The student loan system remains a maze of confusing interest rates, repayment thresholds and repayment rates. It is disappointing that the repayment threshold for plan 2 student loans will remain frozen at £29,385 until April 2030, or maybe even longer. By then it will be closer to the minimum wage and way below the median wage. More graduates will be forced to repay earlier, leaving less for those wanting to buy a home or start a family or a business. Graduates with modest earnings of £31,000 a year, which is way below median wage, face a deduction at the marginal rates of 42% at the moment. That is 20% in income tax, 8% national insurance, a 9% loan repayment on income above the repayment threshold and a modest 5% contribution to a pension scheme.

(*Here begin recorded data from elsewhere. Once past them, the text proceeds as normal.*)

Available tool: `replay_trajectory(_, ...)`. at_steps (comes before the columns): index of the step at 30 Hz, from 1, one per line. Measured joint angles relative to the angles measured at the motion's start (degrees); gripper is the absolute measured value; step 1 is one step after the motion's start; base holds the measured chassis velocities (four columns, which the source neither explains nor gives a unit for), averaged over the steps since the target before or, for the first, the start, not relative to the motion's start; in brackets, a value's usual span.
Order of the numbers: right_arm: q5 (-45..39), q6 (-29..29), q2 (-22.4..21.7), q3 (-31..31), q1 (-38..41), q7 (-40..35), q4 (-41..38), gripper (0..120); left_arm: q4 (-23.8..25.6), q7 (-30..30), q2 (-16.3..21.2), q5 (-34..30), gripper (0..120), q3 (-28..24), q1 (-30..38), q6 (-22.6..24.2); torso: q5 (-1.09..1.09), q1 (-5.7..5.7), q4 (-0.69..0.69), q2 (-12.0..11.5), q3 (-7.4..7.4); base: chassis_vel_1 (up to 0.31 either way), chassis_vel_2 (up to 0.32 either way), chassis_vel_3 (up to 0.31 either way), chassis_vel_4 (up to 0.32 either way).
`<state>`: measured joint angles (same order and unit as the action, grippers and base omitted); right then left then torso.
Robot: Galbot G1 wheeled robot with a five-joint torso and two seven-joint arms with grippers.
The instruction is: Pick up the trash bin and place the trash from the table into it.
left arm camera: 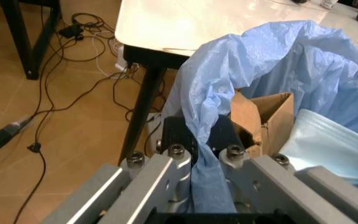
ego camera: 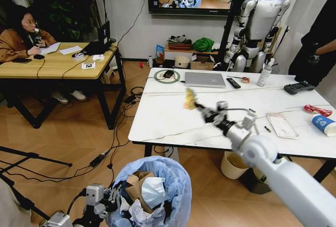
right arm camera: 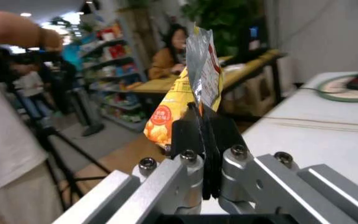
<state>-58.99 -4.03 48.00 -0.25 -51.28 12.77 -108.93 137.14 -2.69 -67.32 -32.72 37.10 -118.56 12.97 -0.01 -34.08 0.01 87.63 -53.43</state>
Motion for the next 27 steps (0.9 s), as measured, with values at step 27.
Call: replay_trajectory(27,12.76,12.64,-13.49,-1.49,-16.08,31.64,-0.4,0,1.0,0.2,0.03,-1.39,0,2.22,-0.17,0.15,0.01,0.0,-0.02,-0.01,0.0,0.0,0.0,0.0,0.0)
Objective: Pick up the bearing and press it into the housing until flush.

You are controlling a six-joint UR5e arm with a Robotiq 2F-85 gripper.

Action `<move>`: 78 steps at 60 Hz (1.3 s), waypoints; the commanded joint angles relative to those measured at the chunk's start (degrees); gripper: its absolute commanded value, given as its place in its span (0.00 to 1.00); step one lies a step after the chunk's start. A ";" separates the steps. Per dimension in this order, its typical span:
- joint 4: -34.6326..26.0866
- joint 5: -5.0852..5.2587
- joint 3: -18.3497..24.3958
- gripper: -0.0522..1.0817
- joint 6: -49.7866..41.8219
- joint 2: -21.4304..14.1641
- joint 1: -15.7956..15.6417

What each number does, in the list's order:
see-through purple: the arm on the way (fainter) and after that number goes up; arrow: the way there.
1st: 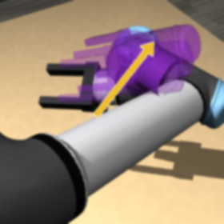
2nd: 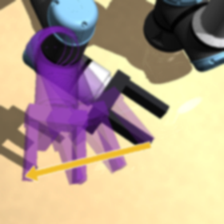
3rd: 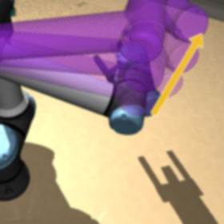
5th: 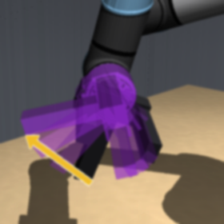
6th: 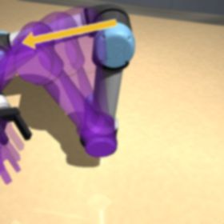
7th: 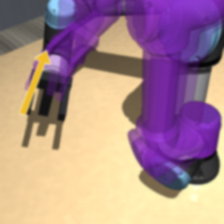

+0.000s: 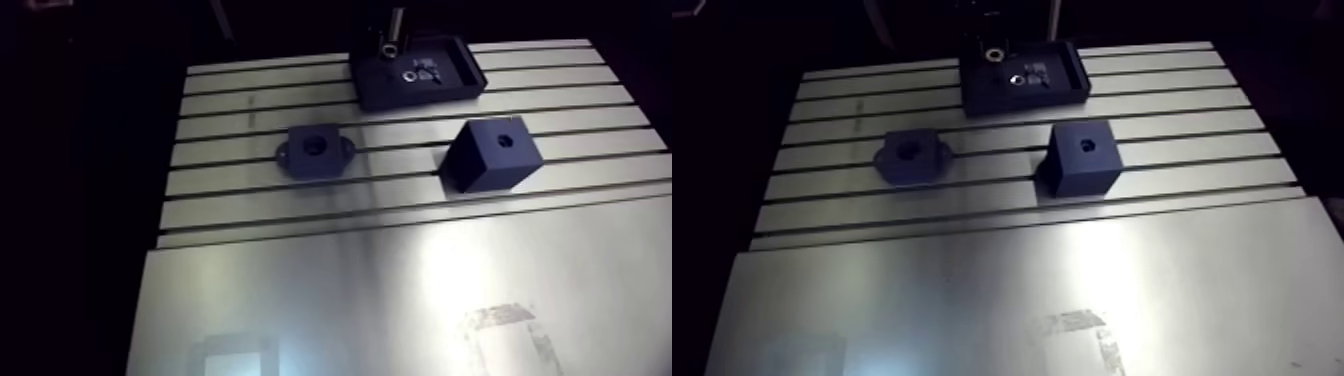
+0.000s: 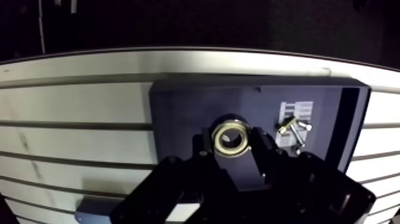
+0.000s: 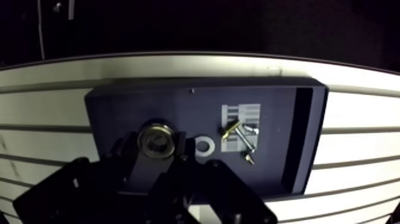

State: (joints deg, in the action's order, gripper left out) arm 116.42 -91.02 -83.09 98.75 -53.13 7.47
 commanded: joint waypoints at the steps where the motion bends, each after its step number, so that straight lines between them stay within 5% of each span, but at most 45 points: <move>1: -0.51 0.01 -0.76 0.57 0.00 -3.13 -0.08; 30: -7.21 0.18 -3.58 0.57 -0.01 -15.15 -0.34; 54: -9.34 0.36 -9.64 0.57 -2.11 -23.69 -4.52; 78: -4.31 0.36 -17.55 0.57 -2.64 -25.84 -7.37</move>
State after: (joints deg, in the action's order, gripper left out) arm 108.41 -90.70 -95.38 96.74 -77.34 2.19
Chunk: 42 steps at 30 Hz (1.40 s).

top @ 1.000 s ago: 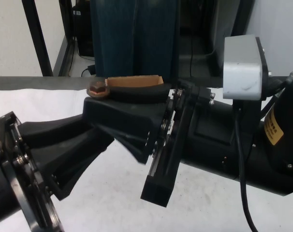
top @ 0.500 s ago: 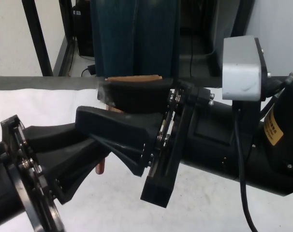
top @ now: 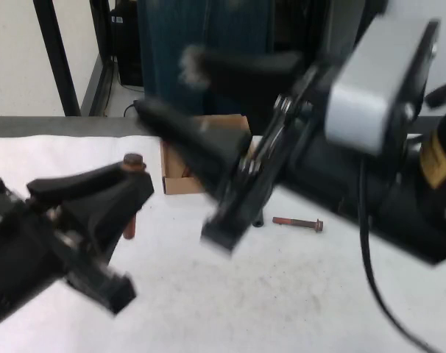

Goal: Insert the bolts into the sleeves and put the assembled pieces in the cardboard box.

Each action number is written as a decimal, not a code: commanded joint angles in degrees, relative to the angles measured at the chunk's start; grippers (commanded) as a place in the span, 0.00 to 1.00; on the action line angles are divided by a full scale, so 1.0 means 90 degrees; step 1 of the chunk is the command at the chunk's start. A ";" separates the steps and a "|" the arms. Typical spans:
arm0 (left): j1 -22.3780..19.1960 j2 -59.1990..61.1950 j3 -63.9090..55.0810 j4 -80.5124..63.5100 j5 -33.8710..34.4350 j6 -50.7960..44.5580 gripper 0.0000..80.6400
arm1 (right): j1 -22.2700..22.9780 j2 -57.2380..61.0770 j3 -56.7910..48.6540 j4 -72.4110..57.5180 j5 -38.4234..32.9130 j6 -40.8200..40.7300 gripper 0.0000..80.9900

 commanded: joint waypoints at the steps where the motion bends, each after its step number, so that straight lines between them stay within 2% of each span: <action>1: 0.0173 0.0542 -0.0680 0.0488 -0.0405 0.0059 0.01 | -0.0293 -0.0089 -0.0201 0.0429 0.0441 -0.0252 0.70; 6: 0.0765 0.1879 -0.1848 0.0854 -0.0315 -0.0168 0.01 | -0.1151 -0.0089 -0.0602 0.1475 0.0558 -0.0908 0.70; 11: 0.1286 0.3466 -0.3330 0.1572 -0.0146 -0.0187 0.01 | -0.1849 -0.0105 -0.0925 0.2670 0.0558 -0.0998 0.70; 18: 0.1418 0.5474 -0.5394 0.2955 0.0132 -0.0526 0.01 | -0.2471 -0.0125 -0.0996 0.3688 0.0630 -0.0998 0.70; 29: 0.1370 0.8093 -0.7745 0.4076 0.0077 -0.0256 0.01 | -0.2679 -0.0185 -0.0996 0.4294 0.1019 -0.0998 0.70; 33: 0.1381 0.8827 -0.8221 0.4049 0.0057 -0.0156 0.01 | -0.2679 -0.0185 -0.0996 0.4571 0.1090 -0.0998 0.70; 36: 0.1381 0.9289 -0.8467 0.4061 -0.0272 -0.0139 0.01 | -0.2679 -0.0185 -0.0996 0.4600 0.1088 -0.0998 0.70; 42: 0.1457 0.9786 -0.8766 0.4061 -0.0288 0.0000 0.01 | -0.2679 -0.0185 -0.0996 0.4559 0.1088 -0.0998 0.70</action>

Does the Minister think that this rate of marginal taxation is conducive to economic growth? Would it not really be better to stimulate people’s purchasing power by abolishing tuition fees and finding a way of writing off the student debt?

HMRC’s own estimate of tax gaps suggests that between 2010 and 2024, it failed to collect around £500 billion in taxes, while alternative models put the figure at £1,400 billion. It is therefore good to see that the Government are focusing on tax avoidance. However, at the same time the Government are creating opportunities for tax avoidance: by taxing capital gains and dividends at lower rates than wages, the Government are perpetuating tax avoidance opportunities. The tax avoidance industry will inevitably arbitrage, helping the super-rich to convert income to dividends and capital gains.

I welcome the national insurance and related tax relief changes on employer salary sacrifice pension contributions and urge the Government to crack down on employer national insurance avoidance, especially by limited liability partnerships. Companies pay employer national insurance on directors’ salaries. The role and position of LLP partners is no different from that of a company director, but they receive a share of profits instead of salaries. Therefore, the firm does not pay employer national insurance. This perk enables a firm—effectively its partners—to dodge around £148,000 of national insurance for every £1 million of profit shared by partners. In 2024 the big four law firms in the City of London dodged £4 billion of employers’ national insurance. Billions more are dodged by other LLPs.

Drivers and other staff at companies such as Amazon, Evri and eCourier are treated as self-employed, even though they receive almost all their income from one source and instructions from that same source as well. As self-employed workers, they are responsible for their own tax and national insurance but one consequence is that through such arrangements, companies escape paying employers’ national insurance altogether. Can the Minister explain why the Government tolerate this kind of organised national insurance avoidance and when a crackdown will begin?